I also have generic functionality for error handling (that shows a popup with appropriate buttons), so I made a helper function for this too:

... this way, the cubit is relieved of all error handling duties and all the cubit's methods have to do is throw exceptions. These are caught by the helper function in the view layer and appropriate UI is shown.

I'm coming to the conclusion that this is logic is perhaps too complex to live in the view layer, and it should really live in my cubits. I've been thinking about how to migrate this to the cubit layer without enormous complexity and repeated code in every cubit method. The "try anyway" and "retry" buttons are the difficult bit.

Here's the app deployed to the web. Log in with email "a" and code "a". (Click the cloud at the top and click "go offline" to simulate being offline). The item named "broken-item" will throw an error when downloaded.

HerrNiklasRaab commented 4 years ago

I understand, but this complex no matter if you choose Cubit or Bloc. Did you have any impediments implementing this only with Cubits for example?

cedvdb commented 3 years ago

@felangel

2. No, since Cubit has no notion of events, things like debounce, switchMap, throttle, etc... will not be as easy to support with Cubit and you'd be better off using Bloc.

Meh, I disagree, actually I think Cubit should be used as a defacto because it removes the boilerplate that is often a complain about bloc. Bloc should be used only when needed, which isn't in the doc as mostly bloc is used.

With a cubit you'd have something like this (semi pseudo code)

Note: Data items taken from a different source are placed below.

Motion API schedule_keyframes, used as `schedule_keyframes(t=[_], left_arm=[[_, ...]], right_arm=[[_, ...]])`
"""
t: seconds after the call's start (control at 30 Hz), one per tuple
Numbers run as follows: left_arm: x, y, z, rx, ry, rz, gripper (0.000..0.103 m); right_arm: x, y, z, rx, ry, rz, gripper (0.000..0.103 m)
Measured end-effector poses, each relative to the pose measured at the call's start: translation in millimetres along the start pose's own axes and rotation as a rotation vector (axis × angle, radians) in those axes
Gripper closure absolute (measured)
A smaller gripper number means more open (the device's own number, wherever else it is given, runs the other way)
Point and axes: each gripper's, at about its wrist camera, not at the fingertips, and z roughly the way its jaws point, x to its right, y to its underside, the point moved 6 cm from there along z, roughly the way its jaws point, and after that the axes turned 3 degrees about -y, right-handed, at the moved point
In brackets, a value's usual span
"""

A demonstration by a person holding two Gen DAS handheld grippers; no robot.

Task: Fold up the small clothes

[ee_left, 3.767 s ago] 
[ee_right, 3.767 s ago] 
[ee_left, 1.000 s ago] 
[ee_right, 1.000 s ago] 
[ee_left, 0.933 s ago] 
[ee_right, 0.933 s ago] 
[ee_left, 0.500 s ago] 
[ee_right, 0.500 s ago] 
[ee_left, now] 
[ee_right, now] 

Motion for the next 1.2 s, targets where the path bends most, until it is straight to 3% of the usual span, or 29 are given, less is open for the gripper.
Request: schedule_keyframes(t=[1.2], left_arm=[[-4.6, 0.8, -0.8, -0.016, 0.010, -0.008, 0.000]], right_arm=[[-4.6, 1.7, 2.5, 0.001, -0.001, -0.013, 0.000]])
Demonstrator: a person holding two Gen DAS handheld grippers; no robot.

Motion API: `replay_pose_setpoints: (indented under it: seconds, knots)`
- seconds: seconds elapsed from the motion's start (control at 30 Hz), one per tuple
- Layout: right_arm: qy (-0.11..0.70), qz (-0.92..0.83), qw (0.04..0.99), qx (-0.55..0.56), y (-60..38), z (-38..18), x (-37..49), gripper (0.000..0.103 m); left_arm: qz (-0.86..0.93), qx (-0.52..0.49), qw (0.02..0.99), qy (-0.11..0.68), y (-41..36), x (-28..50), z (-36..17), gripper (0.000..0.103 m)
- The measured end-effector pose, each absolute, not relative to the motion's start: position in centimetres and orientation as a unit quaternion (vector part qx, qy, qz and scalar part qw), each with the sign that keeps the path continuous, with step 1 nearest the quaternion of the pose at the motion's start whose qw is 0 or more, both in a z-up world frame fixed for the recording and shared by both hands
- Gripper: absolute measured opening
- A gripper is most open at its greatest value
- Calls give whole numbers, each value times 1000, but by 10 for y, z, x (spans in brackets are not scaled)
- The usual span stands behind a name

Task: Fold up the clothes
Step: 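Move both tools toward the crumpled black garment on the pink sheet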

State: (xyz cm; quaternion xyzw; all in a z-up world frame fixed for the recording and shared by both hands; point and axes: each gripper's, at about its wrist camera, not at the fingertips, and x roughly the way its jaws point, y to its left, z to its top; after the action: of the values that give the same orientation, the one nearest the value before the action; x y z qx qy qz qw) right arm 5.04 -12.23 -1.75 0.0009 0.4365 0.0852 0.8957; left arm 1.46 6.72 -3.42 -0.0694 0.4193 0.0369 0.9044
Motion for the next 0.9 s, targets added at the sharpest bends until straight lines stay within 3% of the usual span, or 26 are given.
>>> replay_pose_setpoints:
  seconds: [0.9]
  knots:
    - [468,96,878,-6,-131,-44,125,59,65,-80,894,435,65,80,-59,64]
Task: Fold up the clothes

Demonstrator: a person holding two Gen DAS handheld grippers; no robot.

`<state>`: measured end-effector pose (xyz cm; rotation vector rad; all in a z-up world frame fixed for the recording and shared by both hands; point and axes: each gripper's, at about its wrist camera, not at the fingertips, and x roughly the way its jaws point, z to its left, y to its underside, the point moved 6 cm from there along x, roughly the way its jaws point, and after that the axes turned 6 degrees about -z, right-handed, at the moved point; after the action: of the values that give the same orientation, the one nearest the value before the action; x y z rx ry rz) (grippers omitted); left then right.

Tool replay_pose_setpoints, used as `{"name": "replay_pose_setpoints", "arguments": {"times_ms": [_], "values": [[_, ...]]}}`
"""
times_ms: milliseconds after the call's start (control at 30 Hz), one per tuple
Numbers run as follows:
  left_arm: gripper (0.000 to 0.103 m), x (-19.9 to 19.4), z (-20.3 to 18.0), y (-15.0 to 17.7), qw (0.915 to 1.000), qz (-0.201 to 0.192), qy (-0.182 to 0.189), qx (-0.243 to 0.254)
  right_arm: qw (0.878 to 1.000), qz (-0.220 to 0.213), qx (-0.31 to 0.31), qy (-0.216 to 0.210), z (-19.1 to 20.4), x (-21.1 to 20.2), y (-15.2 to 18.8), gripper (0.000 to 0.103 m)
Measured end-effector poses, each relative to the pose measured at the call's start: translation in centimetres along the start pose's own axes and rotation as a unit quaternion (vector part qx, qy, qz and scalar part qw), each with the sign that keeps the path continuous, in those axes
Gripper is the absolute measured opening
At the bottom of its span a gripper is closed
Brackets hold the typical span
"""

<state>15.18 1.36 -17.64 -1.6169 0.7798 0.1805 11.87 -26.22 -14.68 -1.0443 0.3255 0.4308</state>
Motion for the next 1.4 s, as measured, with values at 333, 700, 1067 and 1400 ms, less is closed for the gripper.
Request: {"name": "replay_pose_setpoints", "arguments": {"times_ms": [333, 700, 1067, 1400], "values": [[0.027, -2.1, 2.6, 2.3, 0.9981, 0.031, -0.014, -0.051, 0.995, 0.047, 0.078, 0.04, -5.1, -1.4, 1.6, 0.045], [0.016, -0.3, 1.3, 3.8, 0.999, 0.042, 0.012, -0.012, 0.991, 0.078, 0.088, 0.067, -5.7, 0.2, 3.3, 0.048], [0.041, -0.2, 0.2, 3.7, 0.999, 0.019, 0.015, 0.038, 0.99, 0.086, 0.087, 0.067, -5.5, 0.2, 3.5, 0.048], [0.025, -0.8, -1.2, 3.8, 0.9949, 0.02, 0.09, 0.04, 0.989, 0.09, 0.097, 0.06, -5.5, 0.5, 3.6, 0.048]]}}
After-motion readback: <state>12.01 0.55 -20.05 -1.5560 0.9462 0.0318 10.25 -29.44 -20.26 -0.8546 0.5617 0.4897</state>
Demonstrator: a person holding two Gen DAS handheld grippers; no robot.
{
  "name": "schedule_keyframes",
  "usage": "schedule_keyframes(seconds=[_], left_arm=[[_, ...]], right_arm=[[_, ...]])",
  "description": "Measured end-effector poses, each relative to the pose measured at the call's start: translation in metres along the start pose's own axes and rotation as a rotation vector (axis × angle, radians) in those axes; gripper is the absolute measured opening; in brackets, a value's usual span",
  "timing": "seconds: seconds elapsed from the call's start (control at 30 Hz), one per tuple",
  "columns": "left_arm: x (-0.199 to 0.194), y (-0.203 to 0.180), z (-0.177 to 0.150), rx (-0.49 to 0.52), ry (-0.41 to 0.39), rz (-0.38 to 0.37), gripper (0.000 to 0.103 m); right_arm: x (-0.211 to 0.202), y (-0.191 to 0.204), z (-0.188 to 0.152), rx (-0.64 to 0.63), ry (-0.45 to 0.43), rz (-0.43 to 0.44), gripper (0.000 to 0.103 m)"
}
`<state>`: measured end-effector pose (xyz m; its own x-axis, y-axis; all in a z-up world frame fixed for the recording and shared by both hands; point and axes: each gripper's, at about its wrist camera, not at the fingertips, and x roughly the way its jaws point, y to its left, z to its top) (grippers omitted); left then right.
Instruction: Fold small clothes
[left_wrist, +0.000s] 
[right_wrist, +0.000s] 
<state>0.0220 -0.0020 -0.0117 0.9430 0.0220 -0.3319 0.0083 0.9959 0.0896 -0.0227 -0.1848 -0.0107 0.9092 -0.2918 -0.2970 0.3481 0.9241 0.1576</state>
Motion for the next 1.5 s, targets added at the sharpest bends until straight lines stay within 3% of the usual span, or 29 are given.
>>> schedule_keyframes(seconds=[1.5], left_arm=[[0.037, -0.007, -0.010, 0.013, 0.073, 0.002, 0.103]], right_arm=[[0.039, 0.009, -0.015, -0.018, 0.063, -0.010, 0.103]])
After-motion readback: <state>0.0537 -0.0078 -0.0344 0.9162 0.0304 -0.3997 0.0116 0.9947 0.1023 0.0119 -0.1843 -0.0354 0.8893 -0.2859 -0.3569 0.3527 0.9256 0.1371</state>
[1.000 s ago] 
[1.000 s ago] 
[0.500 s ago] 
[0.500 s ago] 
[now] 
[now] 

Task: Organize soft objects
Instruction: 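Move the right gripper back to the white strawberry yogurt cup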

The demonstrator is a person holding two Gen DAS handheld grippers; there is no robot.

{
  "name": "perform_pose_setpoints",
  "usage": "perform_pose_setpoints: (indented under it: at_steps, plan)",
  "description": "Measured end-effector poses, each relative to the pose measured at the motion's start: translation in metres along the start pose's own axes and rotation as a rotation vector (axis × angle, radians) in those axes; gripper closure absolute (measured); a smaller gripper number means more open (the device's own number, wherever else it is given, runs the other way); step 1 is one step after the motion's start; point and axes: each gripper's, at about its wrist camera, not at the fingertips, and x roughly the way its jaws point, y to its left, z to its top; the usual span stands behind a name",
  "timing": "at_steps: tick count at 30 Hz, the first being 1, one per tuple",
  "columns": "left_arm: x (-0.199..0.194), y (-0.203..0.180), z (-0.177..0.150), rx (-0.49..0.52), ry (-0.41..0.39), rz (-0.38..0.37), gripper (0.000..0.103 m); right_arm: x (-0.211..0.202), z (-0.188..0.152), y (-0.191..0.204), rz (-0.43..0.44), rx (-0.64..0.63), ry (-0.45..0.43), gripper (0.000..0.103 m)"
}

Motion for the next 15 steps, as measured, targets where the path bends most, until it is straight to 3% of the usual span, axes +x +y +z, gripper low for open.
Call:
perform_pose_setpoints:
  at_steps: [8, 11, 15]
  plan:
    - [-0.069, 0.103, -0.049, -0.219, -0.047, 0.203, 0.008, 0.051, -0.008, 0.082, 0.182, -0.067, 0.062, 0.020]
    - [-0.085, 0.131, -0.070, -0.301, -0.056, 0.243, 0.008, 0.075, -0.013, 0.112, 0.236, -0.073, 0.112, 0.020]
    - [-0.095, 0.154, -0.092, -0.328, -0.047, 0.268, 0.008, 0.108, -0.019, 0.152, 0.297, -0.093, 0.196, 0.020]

class SearchCubit extends Cubit<SearchState> {
  StreamController<String> _search$ = StreamController<String>();
  StreamSubscription searchSubscription;

  SearchCubit() {
    searchSubscription = _search$.stream
      .debounceTime(Duration(microseconds: 500))
      .listen(_doSearch);
  }

  search(String str) {
    _search$.add(str);
  }

  _doSearch(String str) async {
    try {
      emit(SearchLoading());
      final result = await searchService.search(str);
      emit(SearchSuccess(result));
    } catch (e) { 
      emit(SeachFailure())
    }
  }

  // dispose subscription
}

It's arguably simpler with bloc but even then it comes with a few pain points:

  1. Bloc has an indirection layer of Event and mapEventToState that comes with boiler plate.
  2. When you architecture an app it's better to have the same pattern everywhere, so using bloc or cubit as a standard, not both interchangably.
  3. A search debounce is something you find in just some places of the application, the rest of the state probably doesn't need to have things like that. Therefor your whole app comes with unneeded boiler plates (pt 2) for something that can easily be implemented in a cubit using rxdart in a few places.

Not to mention that if you already know rx you can do it easier in a cubit, in a bloc you'd have to understand what the transformEvent stream is. While Rx library is something that is useful even across languages (rxjs, rxjava, etc.).

My point is: Making a whole app use bloc to not use debounce on a "manual" stream and use debounce on the transformEvent stream is overkill. You are better off using cubit everywhere and just have a private stream that you debounce like above in the few places that you need it than making your whole app use Bloc with the boiler plates that goes with it.

In the doc you suggest traceability which I agree with

There could be many reasons as to why the application's state could change from authenticated to unauthenticated. For example, the user might have tapped a logout button and requested to be signed out of the application. On the other hand, maybe the user's access token was revoked and they were forcefully logged out. When using Bloc we can clearly trace how the application state got to a certain state.

I can get behind that but for most applications this is over engineering, you don't need that level traceability. You just care that the user is logged out. The way the doc is done it suggest bloc should be used (it's also the name of the lib), what I suggest is cubit should be used in most applications then bloc when you need it, which should be rare. It's a shame because imo the lib would be more popular with cubit as the defacto.